Apologies in advance if this type of question is frowned upon. I tried to look for a bit via the search function for BNN related issues, but I did not find anything specific enough.
I’m currently following this guide for making a BNN.
Running through the code, the network learns and is accurate for the MNIST data set as used in the notebook. Aside from a few annoying things with the code (i.e. variables used in functions declared outside of functions…), I thought it made a good deal of sense.
So, I tried to modify it to work with my dataset. I am quite literally just substituting out the dataset, changing a few of the network sizes to fit my data, and from what I can tell that’s it. And yet, the network doesn’t appear to have good accuracy. What’s most mysterious, is that it seems to improve on loss, but when it comes time to evaluate accuracy via predictions… Nope.
note: Small readability issues stem from as described earlier with variables declared outside of functions then used within-function. I.e., the ‘net’ in the guide function is actually a global parameter. So when the predict function calls the guide function, the net declared at the start is being used.

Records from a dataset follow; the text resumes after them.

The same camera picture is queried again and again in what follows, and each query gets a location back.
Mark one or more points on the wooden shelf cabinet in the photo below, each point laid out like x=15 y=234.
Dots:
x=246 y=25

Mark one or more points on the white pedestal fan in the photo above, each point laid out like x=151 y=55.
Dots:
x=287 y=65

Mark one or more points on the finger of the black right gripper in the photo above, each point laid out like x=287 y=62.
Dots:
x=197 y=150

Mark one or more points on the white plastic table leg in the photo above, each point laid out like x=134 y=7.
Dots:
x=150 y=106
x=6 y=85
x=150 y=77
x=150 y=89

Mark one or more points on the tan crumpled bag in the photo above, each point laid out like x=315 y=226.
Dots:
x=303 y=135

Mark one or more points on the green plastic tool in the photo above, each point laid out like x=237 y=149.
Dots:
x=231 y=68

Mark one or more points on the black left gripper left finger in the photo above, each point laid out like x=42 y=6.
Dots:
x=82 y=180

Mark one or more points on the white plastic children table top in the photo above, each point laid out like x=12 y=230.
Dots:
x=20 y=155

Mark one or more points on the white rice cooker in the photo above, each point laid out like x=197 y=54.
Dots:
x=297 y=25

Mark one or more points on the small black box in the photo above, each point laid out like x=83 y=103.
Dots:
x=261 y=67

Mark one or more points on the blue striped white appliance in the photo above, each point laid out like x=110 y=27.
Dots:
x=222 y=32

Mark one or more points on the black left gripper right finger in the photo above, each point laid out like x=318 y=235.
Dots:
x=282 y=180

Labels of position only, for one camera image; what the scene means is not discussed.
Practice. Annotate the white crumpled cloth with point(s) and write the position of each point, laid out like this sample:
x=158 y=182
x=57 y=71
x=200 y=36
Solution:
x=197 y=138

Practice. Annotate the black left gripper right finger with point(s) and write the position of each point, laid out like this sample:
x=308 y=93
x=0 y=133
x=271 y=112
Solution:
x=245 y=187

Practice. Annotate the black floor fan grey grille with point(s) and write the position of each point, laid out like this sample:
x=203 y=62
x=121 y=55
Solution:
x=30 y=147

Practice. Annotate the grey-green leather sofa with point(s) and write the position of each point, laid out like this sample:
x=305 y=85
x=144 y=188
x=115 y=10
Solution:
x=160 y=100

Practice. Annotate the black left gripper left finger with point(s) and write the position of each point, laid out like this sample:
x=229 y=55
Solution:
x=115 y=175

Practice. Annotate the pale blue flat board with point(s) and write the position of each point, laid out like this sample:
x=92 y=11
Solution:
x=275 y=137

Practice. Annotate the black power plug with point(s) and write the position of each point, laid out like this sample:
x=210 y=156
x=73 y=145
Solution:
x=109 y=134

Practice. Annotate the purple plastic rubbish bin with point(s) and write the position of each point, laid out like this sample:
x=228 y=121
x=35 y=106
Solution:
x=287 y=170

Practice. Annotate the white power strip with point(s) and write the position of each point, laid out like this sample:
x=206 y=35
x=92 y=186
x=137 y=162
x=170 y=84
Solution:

The following code gives the output:
Started
Epoch 0 Loss 118.34769998327617
Epoch 1 Loss 28.149548526412868
Epoch 2 Loss 17.477245631752957
Epoch 3 Loss 17.329567421994327
Epoch 4 Loss 15.06282152032439
Epoch 5 Loss 14.35670173609586
Epoch 6 Loss 15.07527992447901
Epoch 7 Loss 15.750993160267619
Epoch 8 Loss 14.207093004361747
Epoch 9 Loss 14.708512778656106
Validation Accuracy
accuracy: 21 %
Training accuracy
accuracy: 20 %
Could it really just be a hyper parameter issue? I find it hard to believe because I even set my network to be like 1000 nodes and 500 epochs. Just to see if it could memorize my training set. And it cannot. The # of input features is not even enormous and there is a very strong signal in this data. A vanilla network achieves ~85% accuracy which is very good for this type of data. There’s also a big chance I just fundamentally don’t understand Pyro yet, or at least, how to use it.
class NN(nn.Module):
def __init__(self, input_size, hidden_size, output_size):
super(NN, self).__init__()
self.fc1 = nn.Linear(input_size, hidden_size)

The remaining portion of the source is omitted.